The way out is to admit that liberals are human, they make mistakes, and "wokeness" and its associated policies are examples of this. Don't worry, after you start seeing reality more clearly, you can still vote for the Democrats! They're still better than Trump!


> your brain short-circuits and you start sputtering gibberish

Exactly. I think we know which of us is in an echo chamber.


"Remove algebra from the school curricula" is a lie. The decision that made noise was about eliminating accelerated algebra classes where people take algebra ahead of the normal schedule. Whether you think that is dumb or not, it is not "removing algebra from the school curricula."


They (CA) are dumbing down what we teach children (delaying Algebra I, or replacing it with "data science or statistics") because there are racial disparities in test scores. That's the result of wokeness, and it's bad.


Like I said, you can think it is bad if you want. But what happened wasn't "removing algebra from the curriculum."


> Today, virtually everyone is anti-woke

I am not a fan of a lot of the tenets associated with "wokeness", but this is just totally wrong.


None of the very left people I know would describe themselves as anti-woke...but they all make it very clear that they find wokeness (or whatever you want to call it) ridiculous.


I wish when people use the term woke they would say what they actually mean. I suspect they don't because they don't want to be seen as racist, sexist, homophobic, or whatever. What do you mean by woke?


"Woke" is the right's word that means "Anything I don't like." Similar to what "fascist" means when the left says it.


This is fairly anecdotal.


Ah you're right next time I'll do a study before posting my opinion on the internet.


The "left" is huge and diverse (which people don't know because left-wing thinkers don't get the adoration and amplification right-wing thinkers do in this country.)

I am guessing you are referring to Marxist-Lennonists, or even Tankies. Folks who believe that only class oppression is worth fighting, and that the solution is centralized authoritarian regimes with left wing people in power. Those folks are generally anti-liberal, despite being on the left, and deny any history that would complicate their politics.

Alternatively, you might know neoliberals, who believe in the power of capitalism to address social problems and deny any history that might complicate their politics.

Or you might know Syndicalists, who believe unions are the path to worker's political power, and who deny any history that might complicate their politics.

Etc.

If you know one "very left" person, you know one very left person.


“Wokeness” is an elusive term that is the best attempt to describe a wildly variable but seemingly consistent pattern of beliefs and actions. My left-side friends disavow “wokeness” but still agree with many of the problems “woke folk” identify.

As an outsider, it seems like the moniker of woke best applies to the pattern of thinking that broad problems have a simple and heavy handed solutions.
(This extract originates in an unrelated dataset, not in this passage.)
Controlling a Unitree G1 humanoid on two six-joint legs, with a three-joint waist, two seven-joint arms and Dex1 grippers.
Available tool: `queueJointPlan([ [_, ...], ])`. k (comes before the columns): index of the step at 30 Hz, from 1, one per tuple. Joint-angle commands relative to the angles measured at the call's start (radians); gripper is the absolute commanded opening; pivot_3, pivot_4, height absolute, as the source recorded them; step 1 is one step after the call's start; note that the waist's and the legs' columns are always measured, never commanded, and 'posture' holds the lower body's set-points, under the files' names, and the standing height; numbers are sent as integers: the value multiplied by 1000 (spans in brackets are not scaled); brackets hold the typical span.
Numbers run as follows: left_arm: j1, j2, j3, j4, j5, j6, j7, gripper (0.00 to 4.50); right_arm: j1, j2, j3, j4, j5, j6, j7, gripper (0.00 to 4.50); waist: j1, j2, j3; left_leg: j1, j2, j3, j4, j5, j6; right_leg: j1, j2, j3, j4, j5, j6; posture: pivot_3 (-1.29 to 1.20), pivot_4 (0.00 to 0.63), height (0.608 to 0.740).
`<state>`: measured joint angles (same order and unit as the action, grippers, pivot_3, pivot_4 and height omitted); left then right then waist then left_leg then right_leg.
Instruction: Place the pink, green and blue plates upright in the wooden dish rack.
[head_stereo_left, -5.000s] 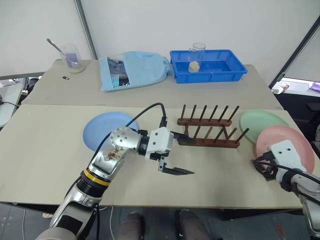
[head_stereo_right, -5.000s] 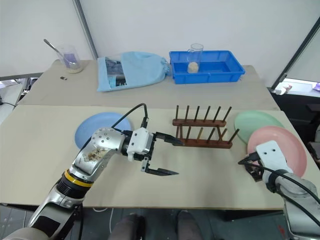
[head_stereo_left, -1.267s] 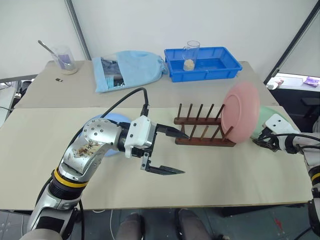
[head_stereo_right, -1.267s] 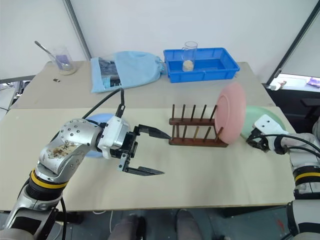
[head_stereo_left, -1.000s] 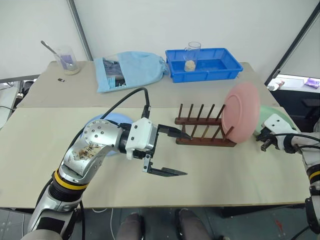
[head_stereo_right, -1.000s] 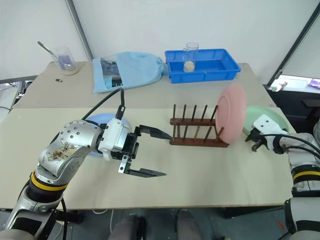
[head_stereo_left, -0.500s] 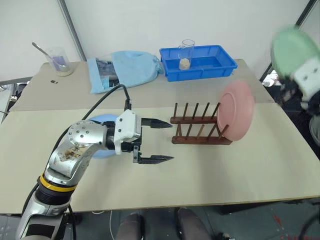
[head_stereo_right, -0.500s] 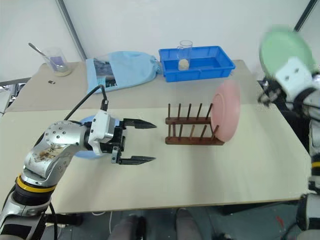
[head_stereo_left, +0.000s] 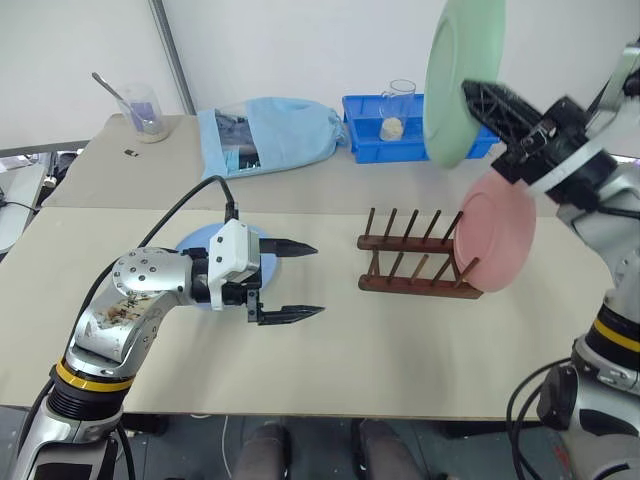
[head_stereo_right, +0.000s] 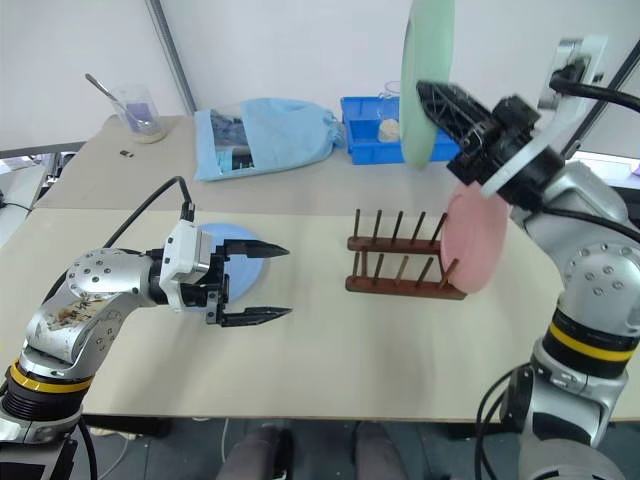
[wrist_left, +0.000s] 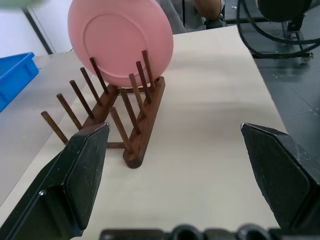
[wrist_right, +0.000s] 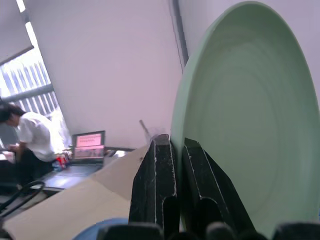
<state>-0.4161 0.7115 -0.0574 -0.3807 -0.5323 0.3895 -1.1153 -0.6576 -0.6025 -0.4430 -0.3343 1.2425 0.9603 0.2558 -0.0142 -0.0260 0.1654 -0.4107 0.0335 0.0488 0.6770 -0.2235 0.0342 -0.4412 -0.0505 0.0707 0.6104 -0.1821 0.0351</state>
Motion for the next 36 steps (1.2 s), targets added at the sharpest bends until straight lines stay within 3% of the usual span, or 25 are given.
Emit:
queueJointPlan([
  [1, -3, 1, 22, -45, -49, 16, -10, 4500, 10, -56, -49, -52, 188, 39, -78, 12, -3, 0, 0, 0, 0, 0, 0, 0, 0, 0, 0, 0, 0, 0, 0, 0, 150, 740],
  [5, -9, 5, 21, -44, -60, 23, -15, 4500, 60, -138, -47, -39, 316, 64, -114, 12, -6, 0, 0, 1, 0, 0, 0, 0, 0, 1, 2, 0, 0, -2, 3, 0, 150, 740],
  [10, -21, -2, 12, -37, -54, 20, -15, 4500, 131, -196, -36, -22, 371, 53, -124, 12, -6, 0, 0, 2, 2, -1, 0, 0, 0, 1, 5, 0, 1, -3, 4, 0, 150, 740],
  [19, -26, -9, 3, -38, -50, 15, -19, 4500, 232, -240, -24, 15, 354, 52, -109, 12, -5, -1, 0, 2, 3, -1, 0, 0, 0, 1, 6, 1, 0, -3, 4, 0, 150, 740],
  [29, -17, -19, -2, -48, -47, 10, -16, 4500, 192, -241, 26, 121, 341, 58, -175, 12, -5, -1, 0, 2, 2, -1, 1, 0, 0, 1, 6, 2, 0, -3, 5, 0, 150, 740],
  [36, -12, -23, 9, -54, -52, 24, 1, 4500, 114, -231, 49, 124, 284, 37, -185, 2451, -6, -1, 0, 1, 2, -1, 0, 0, 0, 0, 6, 2, 0, -3, 4, 0, 150, 740],
])
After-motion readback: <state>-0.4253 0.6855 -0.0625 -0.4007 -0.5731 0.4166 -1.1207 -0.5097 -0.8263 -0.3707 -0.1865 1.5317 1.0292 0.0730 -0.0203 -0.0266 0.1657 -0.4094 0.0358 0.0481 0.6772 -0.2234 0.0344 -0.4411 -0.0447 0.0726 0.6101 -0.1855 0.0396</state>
Furthermore, criticizing such solutions will put you in the same camp as those committing the offense, even though you may agree about the problem.


I think it's significant that the comment you're replying to didn't use 'woke'.

> Today, virtually everyone is anti-woke.

I'd extend your claim. Tautologically, everyone is anti-woke.


Wokeness isn't hard to define. If you don't know what it is at this point, there's really no helping you.

One of the lessons of the second Trump admin is that "smashing wokeness" may feel good (to people like me for example) but it isn't actually very important, and it doesn't make up for incompetence and lawlessness.


If people don't know what it is when they see it then perhaps it does not particularly affect their lives in any appreciable way.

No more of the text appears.